All we do is commit changes, switch branches, and so on.
By the way, this hash chain is also tamper-proof. If you change one of the files, the hash of the file changes, the hash of the tree changes, and the hash of the commit changes, you have to change the chain of relationships of the entire repository.

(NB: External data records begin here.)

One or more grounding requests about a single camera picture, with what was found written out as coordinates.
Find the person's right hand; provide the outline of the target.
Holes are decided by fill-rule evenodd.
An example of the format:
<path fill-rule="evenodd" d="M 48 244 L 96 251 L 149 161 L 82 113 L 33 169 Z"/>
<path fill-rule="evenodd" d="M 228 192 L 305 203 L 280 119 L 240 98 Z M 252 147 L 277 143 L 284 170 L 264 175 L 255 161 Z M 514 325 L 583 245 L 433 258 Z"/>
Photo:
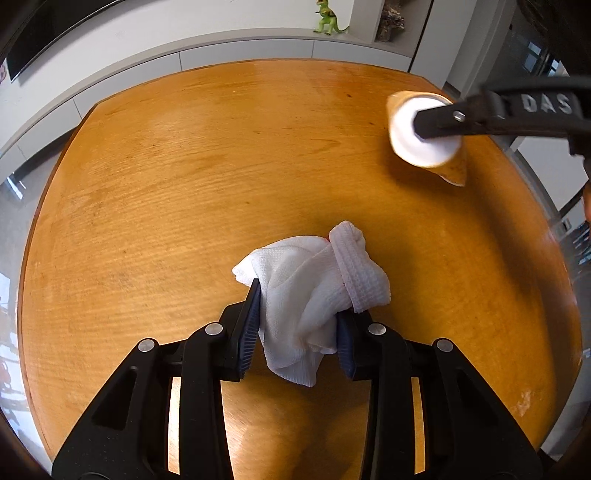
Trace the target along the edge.
<path fill-rule="evenodd" d="M 591 223 L 591 181 L 588 181 L 582 191 L 585 219 Z"/>

GIT common operation instructions
1. Initialize the warehouse
#Initialize the code repository
$ git init
#Pull the repository from the remote repository, pulling the master branch by default
$ git clone [url]
#Pulls the specified branch from the remote repository
$ git clone [url] -b [branch]
Copy the code
2. Work area operations
#Check git file status, including workspace and staging
$ git status
#Restore the specified change file
$ git restore [file1] [file2] ...
#Restore all change files in your workspace
$ git restore .
Copy the code
2. Temporary storage area operation
#Adds the specified change file to the staging area
$ git add [file1] [file2] ...
#Add all change files to the staging area
$ git add .
#Unmount the staging area specified file (HEAD is case insensitive)

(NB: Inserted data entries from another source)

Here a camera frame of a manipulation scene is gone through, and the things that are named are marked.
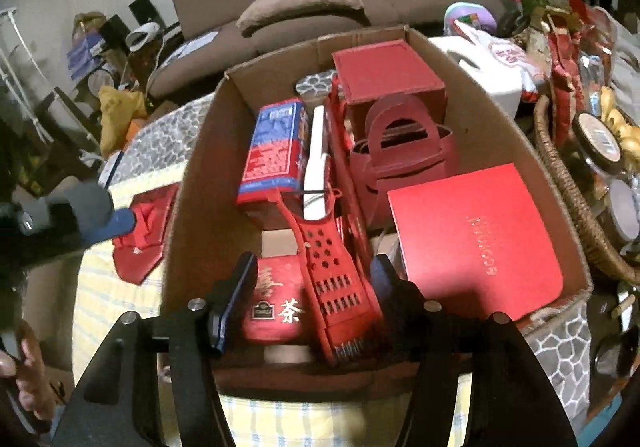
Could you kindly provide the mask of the person's left hand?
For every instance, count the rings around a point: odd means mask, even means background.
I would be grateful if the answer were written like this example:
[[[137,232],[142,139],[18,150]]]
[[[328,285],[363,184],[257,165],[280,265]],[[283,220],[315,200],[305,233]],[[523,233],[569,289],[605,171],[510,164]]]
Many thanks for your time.
[[[17,363],[9,354],[1,353],[1,378],[13,379],[17,400],[25,411],[38,420],[50,422],[55,413],[55,396],[46,374],[40,345],[32,327],[23,321],[20,329],[24,360]]]

$ git restore --staged [file1] [file2] ...
#Undo all files in the staging area
$ git restore --staged .
Copy the code
3. Warehouse area operation
#Submit designated temporary storage area documents to the warehouse area
$ git commit [file1] [file2] ... -m [message]
#Submit all temporary area documents to the warehouse area
$ git commit -m [message]
#View the most recent commit information to get the COMMIT hash value
$ git log
#If you roll back a version, the submitted file goes back to the staging area
$ git reset --soft HEAD~1
#Rollback to the specified COMMIT version
$ git reset --hard [commit_id]
#Rollback to the specified commit version with the new COMMIT. This rollback and the previous COMMIT are retained
$ git revert [commit_id]
Copy the code
4. Branch operations
#Lists all local branches, -r lists all remote branches, and -a lists all local and remote branches
$ git branch
#Create a new branch
$ git branch [branch]
#Switch to the specified branch
$ git checkout [branch]
#Create a new branch from the specified branch and switch to it
$ git checkout -b [branch] [orgin_branch]
#Merges the specified branch into the current branch
$ git merge [branch]
Copy the code
5. Label operations
#List all tags
$ git tag
#Create a new tag for the current commit
$ git tag [tag]
#Viewing tag Information
$ git show [tag]
#Push the specified tag to remote
$ git push origin [tag]
#Deleting a Local Tag
$ git tag -d [tag]
#Deleting a Remote Tag
$ git push origin :refs/tags/[tagName]
Copy the code
6. Remote warehouse operations
#Display all remote warehouses
$ git remote -v
#Pull the specified branch from the remote repository and merge it with the local branch
$ git pull orgin [branch]
#Uploads the specified local branch to the remote repository
$ git push orgin [branch]
Copy the code
conclusion
In this era of IT industry rapidly, most of the demand are ready-made tools and solutions can be a reference and use, but most people is often only limited use, will not think of to understand implementation principle, there will be no more idea to optimize IT, this is a very dangerous signal, will use these tools are on the one hand, Mastering the implementation ideas of these tools is the most important point.